VIRTUAL POWER PLANT PILOT
638. Mr R.R. WHITBY to the Minister for Energy:
I refer to the McGowan government's
$5.5 billion state recovery plan that includes significant investments in solar
power projects. Can the minister explain
what this government's virtual power plant pilot means to schools,
including Baldivis Secondary College?
Mr W.J.
JOHNSTON replied:
I appreciate the question from the
member, who is constantly requesting additional renewable energy infrastructure
in his electorate. I am pleased that I have been able, with the McGowan
government, as part of the $5.5 billion recovery program, to deliver and
provide Baldivis Secondary College with a virtual power plant.
The energy system is changing
rapidly, and the government of Western Australia is getting ready for that
change. One of those changes is that energy
is now being created across the network, rather than just in individual,
large-scale power stations. We need
to harness energy that is produced from these distributed resources, and one
way to do that is through a virtual power plant. What Synergy and
the Department of Education is doing is to provide a trial for 10 schools across the south west interconnected system,
including the Baldivis senior high school, the Kalgoorlie–Boulder Community High School and a range of others.
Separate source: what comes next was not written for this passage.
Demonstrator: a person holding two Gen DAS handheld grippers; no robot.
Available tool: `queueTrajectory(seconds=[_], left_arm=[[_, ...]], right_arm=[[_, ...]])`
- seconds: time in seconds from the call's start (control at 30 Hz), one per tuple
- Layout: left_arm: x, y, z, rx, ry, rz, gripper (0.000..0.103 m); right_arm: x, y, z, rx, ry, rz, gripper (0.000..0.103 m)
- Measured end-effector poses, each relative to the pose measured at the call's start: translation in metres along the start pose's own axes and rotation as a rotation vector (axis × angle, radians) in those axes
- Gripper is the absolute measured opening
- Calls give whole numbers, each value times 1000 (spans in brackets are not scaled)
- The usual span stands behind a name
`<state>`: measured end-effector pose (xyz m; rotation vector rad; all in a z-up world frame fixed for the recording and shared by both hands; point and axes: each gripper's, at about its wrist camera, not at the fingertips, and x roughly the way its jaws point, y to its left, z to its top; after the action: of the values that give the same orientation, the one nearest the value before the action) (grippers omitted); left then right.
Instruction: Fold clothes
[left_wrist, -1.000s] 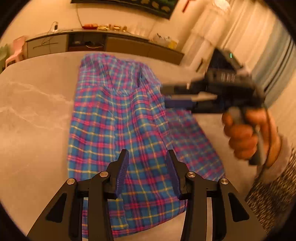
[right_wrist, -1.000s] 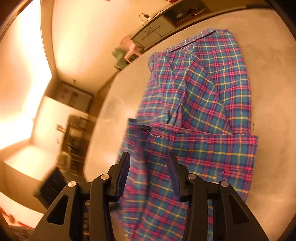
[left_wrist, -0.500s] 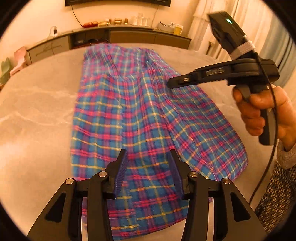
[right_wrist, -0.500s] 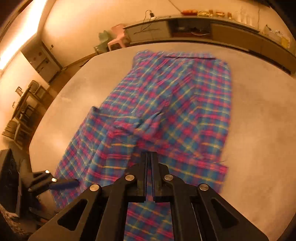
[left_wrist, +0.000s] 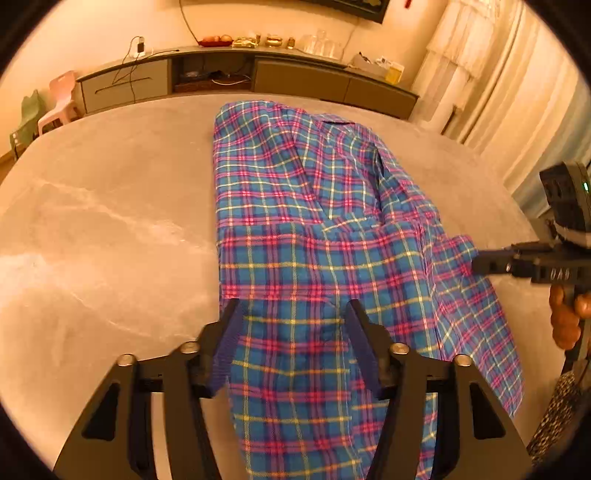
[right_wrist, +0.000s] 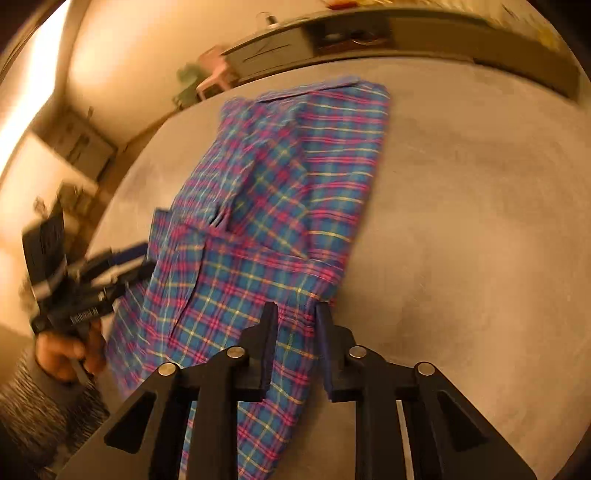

They
are harnessing the solar panels and batteries so that these distributed energy resources can be harnessed together to
provide services to the system and not just lower cost power to the schools.
The benefit to the schools is that they can save on their electricity bill, the
benefit to Synergy is that it is part of its new future as a distributed energy
resource manager, and the benefit to the community is that we are allowing a higher
intake of renewable energy, driving out carbon emissions and making real
opportunities for our future.
I
just want to let you know, Mr Speaker, that 34 per cent of the installed
capacity in the south west system is now renewable energy; in 2019–20,
21 per cent of SWIS generation was from renewable sources. At the moment, one
house in every three has solar panels, and we expect that to rise in the next
10 years to one house in two. We are responding to that. We have rolled out
community batteries across the south west system, and that will continue into the future. We are delivering standalone
power systems to the edge of grid, and now we are doing virtual power
plants on schools. This will also allow school students to learn about the
technology that is being installed. Synergy will work with those schools to
ensure that there is a STEM component so that science, technology, engineering
and mathematics can be supported at those schools so that students understand
the benefits that they are getting from the renewable energy and get themselves
ready for jobs in the future.
I want to finish by saying that it
is not just the south west of the state; there are also 500 houses from the
Department of Communities that will be included in a virtual power plant trial
by Synergy as part of the recovery from COVID. It is not just the south west of
the state. Horizon Power is also rolling out community batteries, standalone
power systems and microgrids across regional Western Australia to make sure
that the benefits of renewable energy are shared right across our community.
This is an exciting time, because Western
Australia is at the leading edge of the development of these technologies. Many
of these technologies are not being delivered to us from other parts of the
world, but rather being produced here in Western Australia by skilled Western Australian
workers. The technologies that are being developed are unique to Western Australia
and can now be sold around the world to benefit all of us here in WA.